- Relator(a)
- Ministra Maria Thereza de Assis Moura
- Órgão julgador
- Sexta Turma
- Data do julgamento
- 07/06/2011
- Data de publicação
- 20/06/2011
STJ – Acórdão, Rel. Ministra Maria Thereza de Assis Moura, Sexta Turma, j. 07/06/2011, p. 20/06/2011
PENAL. HABEAS CORPUS. TENTATIVA DE FURTO. TRÊS PEÇAS DE CARNE DE UM SUPERMERCADO. BENS RECUPERADOS. VALOR: R$ 116,54. PRINCÍPIO DA INSIGNIFICÂNCIA. ATIPICIDADE MATERIAL. CONSTRANGIMENTO ILEGAL. RECONHECIMENTO. REINCIDÊNCIA. IRRELEVÂNCIA. ORDEM CONCEDIDA. 1. Consoante entendimento jurisprudencial, o "princípio da insignificância - que deve ser analisado em conexão com os postulados da fragmentaridade e da intervenção mínima do Estado em matéria penal - tem o sentido de excluir ou de afastar a própria tipicidade penal, examinada na perspectiva de seu caráter material. (...) Tal postulado - que considera necessária, na aferição do relevo material da tipicidade penal, a presença de certos vetores, tais como (a) a mínima ofensividade da conduta do agente, (b) a nenhuma periculosidade social da ação, (c) o reduzidíssimo grau de reprovabilidade do comportamento e (d) a inexpressividade da lesão jurídica provocada - apoiou-se, em seu processo de formulação teórica, no reconhecimento de que o caráter subsidiário do sistema penal reclama e impõe, em função dos próprios objetivos por ele visados, a intervenção mínima do Poder Público." (HC n.º 84.412-0/SP, STF, Min.

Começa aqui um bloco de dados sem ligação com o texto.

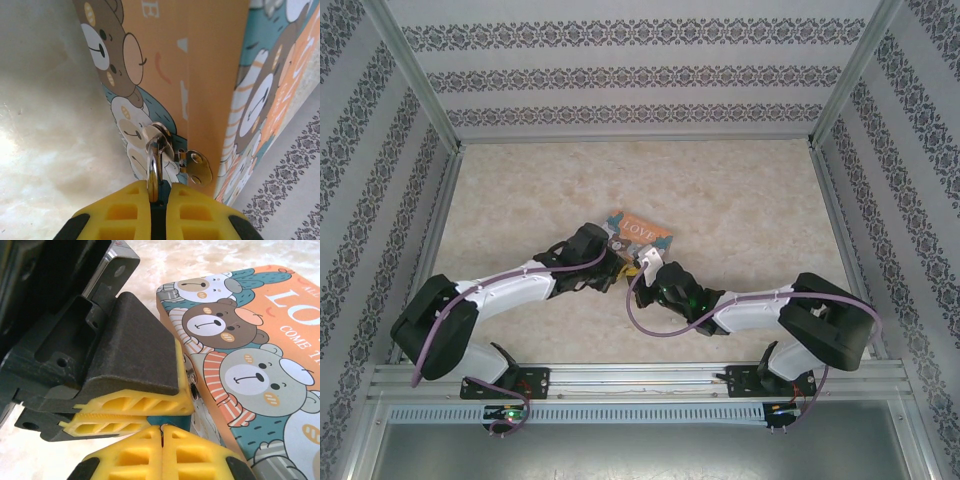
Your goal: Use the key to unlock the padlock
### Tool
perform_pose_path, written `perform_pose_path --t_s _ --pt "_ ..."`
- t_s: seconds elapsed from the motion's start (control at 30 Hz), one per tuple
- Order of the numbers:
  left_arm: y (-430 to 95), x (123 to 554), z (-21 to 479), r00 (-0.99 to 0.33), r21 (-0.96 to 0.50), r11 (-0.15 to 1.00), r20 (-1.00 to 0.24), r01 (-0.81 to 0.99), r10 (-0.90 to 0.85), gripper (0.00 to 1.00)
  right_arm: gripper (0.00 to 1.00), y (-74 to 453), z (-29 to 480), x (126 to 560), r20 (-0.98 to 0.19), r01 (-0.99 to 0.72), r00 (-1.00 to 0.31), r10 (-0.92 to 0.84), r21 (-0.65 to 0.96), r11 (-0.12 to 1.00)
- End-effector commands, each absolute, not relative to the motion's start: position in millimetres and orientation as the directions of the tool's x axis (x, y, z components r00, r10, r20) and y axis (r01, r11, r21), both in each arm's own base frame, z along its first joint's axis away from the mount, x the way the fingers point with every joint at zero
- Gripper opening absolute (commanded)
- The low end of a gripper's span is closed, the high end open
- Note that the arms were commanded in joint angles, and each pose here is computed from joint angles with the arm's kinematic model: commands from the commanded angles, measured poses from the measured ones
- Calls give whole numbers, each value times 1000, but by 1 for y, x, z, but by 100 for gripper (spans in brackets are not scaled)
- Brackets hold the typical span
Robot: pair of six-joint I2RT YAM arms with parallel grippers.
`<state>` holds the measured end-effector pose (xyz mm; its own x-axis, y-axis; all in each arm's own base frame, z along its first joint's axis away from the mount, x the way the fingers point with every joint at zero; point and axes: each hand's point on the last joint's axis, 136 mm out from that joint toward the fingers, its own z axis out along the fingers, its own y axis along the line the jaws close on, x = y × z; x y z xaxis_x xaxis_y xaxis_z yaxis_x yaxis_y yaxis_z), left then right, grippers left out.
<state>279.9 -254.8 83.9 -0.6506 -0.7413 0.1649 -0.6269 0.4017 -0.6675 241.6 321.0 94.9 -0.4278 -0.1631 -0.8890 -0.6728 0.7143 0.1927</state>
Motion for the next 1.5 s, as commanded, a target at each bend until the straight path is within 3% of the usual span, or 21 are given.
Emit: perform_pose_path --t_s 0.0,0.17,0.43,0.77,1.03,1.13,1.27,1.47 --pt "-265 276 85 -655 -686 381 184 -619 -733 0 0 309 75 245 -870 -608 -474 -139 209 766" --pt "-261 276 74 -648 -677 389 172 -625 -742 0 0 303 59 241 -858 -583 -496 -137 213 784" --pt "-245 274 72 -646 -654 444 91 -612 -758 21 0 295 50 237 -847 -558 -518 -119 229 798" --pt "-210 280 109 -682 -650 587 -142 -483 -718 41 0 279 57 229 -827 -493 -562 -1 334 803" --pt "-187 284 146 -683 -621 711 -364 -329 -634 44 0 259 66 219 -796 -429 -595 110 431 794" --pt "-194 287 163 -696 -642 741 -440 -197 -567 45 0 253 68 214 -763 -397 -627 154 484 780" --pt "-195 287 182 -683 -635 770 -534 -66 -498 48 0 246 68 208 -701 -345 -682 208 559 754" --pt "-182 286 195 -649 -594 803 -596 -41 -474 54 0 232 66 208 -557 -185 -762 332 677 712"
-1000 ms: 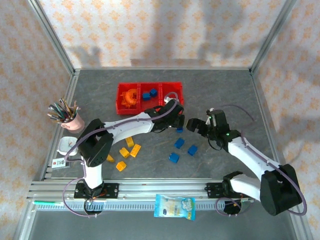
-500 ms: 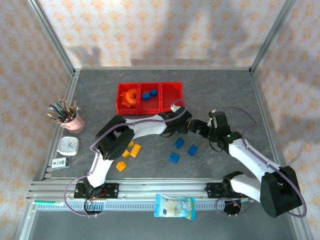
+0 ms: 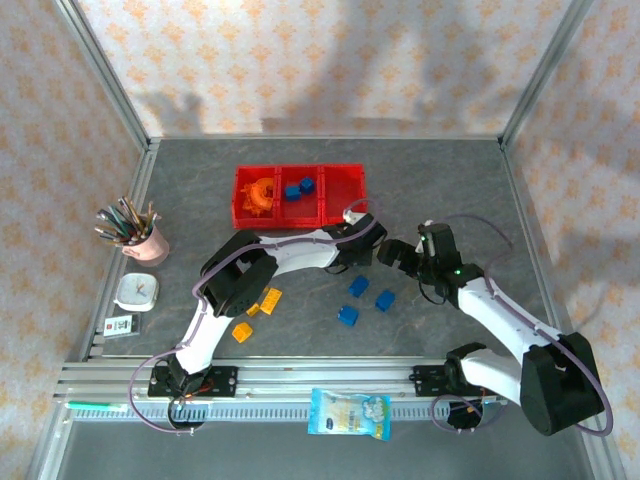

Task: Sort the legos into containers by color
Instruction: Pick up the lego from the center of the table.

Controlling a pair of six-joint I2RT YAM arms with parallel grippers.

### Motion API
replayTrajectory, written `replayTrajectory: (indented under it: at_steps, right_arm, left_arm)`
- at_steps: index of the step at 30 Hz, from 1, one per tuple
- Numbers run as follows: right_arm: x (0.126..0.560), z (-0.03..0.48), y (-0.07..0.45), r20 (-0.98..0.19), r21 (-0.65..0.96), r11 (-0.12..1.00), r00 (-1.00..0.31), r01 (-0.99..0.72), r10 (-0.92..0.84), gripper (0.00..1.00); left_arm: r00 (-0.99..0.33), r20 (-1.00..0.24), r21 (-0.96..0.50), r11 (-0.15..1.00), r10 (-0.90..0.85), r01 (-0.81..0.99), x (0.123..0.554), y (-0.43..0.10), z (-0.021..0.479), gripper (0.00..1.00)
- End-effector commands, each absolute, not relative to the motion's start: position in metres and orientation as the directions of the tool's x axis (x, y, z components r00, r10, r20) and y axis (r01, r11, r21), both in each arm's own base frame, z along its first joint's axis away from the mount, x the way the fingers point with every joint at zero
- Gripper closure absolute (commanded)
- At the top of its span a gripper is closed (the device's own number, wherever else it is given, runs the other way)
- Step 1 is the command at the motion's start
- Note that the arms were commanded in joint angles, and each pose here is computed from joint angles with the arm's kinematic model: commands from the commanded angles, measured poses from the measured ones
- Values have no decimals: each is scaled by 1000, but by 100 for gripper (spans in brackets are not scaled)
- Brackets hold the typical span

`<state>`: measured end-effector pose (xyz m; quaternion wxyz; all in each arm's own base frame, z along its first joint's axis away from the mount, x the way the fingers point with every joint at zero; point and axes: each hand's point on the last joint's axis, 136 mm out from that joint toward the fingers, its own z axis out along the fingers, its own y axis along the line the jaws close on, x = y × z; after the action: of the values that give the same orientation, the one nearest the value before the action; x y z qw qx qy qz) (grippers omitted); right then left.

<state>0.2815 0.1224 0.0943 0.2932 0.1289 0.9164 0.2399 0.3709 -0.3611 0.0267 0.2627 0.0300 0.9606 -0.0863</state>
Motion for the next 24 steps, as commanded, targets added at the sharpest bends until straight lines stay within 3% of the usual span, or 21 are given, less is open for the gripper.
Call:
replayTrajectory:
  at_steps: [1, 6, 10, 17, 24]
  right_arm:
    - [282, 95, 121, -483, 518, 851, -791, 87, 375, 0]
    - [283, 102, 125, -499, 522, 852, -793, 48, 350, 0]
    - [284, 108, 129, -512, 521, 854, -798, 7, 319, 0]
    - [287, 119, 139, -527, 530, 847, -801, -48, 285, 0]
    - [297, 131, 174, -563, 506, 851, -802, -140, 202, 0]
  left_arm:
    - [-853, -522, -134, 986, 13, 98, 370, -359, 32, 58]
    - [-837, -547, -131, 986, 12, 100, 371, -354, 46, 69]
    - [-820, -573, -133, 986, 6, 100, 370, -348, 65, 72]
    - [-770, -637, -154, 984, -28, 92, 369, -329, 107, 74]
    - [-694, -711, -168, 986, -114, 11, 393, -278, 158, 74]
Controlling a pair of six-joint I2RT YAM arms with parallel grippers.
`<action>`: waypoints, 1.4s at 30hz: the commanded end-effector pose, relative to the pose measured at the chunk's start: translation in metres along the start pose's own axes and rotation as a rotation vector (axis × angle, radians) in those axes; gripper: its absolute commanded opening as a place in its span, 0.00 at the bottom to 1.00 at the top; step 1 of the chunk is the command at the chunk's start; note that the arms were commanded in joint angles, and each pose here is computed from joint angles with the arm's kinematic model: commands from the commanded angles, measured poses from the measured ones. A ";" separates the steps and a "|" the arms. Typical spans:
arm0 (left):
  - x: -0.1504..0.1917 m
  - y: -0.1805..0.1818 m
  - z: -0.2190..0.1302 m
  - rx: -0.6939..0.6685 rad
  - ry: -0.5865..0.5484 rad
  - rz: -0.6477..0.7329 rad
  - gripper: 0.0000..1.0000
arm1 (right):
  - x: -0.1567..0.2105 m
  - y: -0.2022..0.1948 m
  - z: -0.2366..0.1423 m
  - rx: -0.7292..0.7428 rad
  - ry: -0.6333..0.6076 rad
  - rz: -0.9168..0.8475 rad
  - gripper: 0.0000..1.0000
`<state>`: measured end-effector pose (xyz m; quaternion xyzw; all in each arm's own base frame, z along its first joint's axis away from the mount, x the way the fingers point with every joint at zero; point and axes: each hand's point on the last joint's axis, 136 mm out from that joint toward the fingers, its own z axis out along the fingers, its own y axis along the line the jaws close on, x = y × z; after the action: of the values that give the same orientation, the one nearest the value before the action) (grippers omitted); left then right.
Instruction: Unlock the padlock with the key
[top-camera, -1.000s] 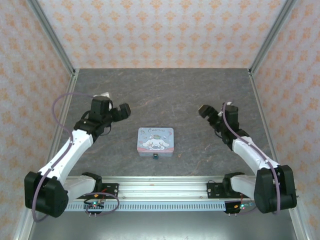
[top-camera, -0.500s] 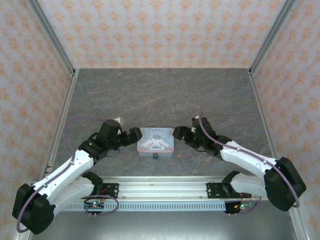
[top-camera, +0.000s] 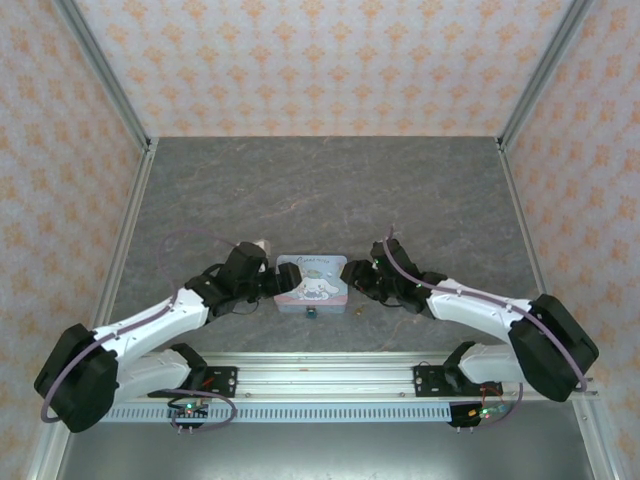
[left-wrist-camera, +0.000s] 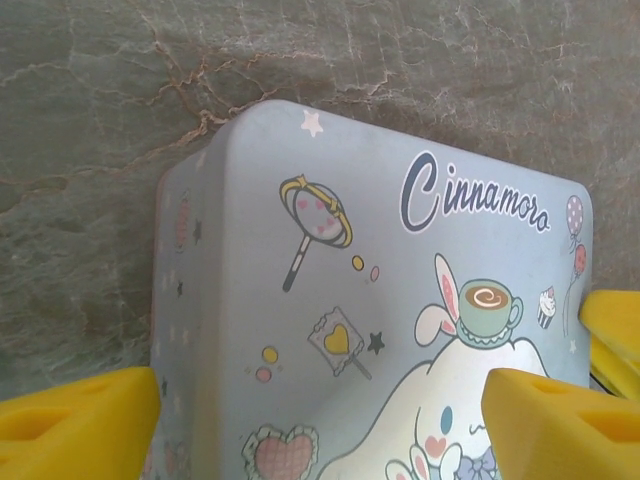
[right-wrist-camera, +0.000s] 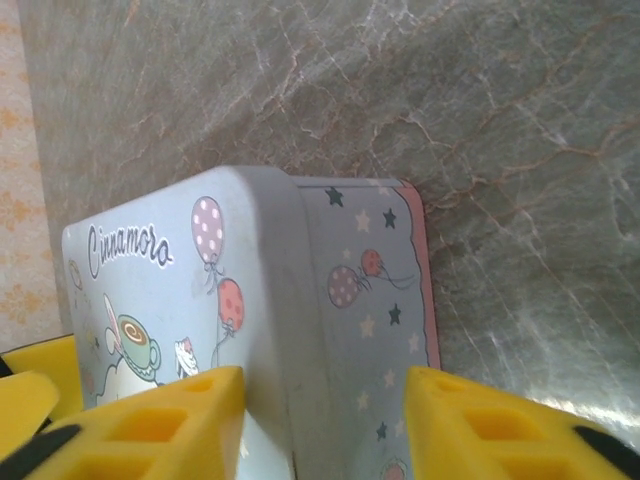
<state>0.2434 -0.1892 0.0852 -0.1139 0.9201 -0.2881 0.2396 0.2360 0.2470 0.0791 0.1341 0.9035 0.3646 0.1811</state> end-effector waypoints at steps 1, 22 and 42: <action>-0.018 -0.020 0.003 0.053 -0.062 -0.009 0.84 | -0.007 0.015 0.005 -0.039 -0.019 0.005 0.36; -0.105 -0.076 0.085 0.028 -0.076 0.048 0.88 | -0.110 0.020 0.036 0.019 -0.177 0.105 0.26; -0.137 -0.028 0.042 -0.075 -0.220 -0.067 1.00 | -0.132 0.013 -0.026 0.145 -0.285 0.042 1.00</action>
<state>0.3801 -0.2055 0.0975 -0.1648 0.9098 -0.2480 0.2891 0.3568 0.2166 0.1165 0.2242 0.8784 0.3291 0.2643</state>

Celso de Mello, DJU 19.11.2004) 2. No caso, tentou-se subtrair três peças de carne pertencentes a um supermercado, tendo sido a res recuperada, sem prejuízo material para a vítima. Reconhece-se, então, o caráter bagatelar do comportamento imputado, não havendo falar em afetação do bem jurídico patrimônio. 3. Não é empecilho à aplicação do princípio da insignificância a existência de condições pessoais desfavoráveis, tais como maus antecedentes, reincidência ou ações penais em curso, a teor de pronunciamentos das duas Turmas integrantes da Terceira Seção. 4. Ordem concedida para, reconhecendo a atipicidade material, cassar o édito condenatório e trancar a ação penal. (HC n. 206.470/SP, relatora Ministra Maria Thereza de Assis Moura, Sexta Turma, julgado em 7/6/2011, DJe de 20/6/2011.)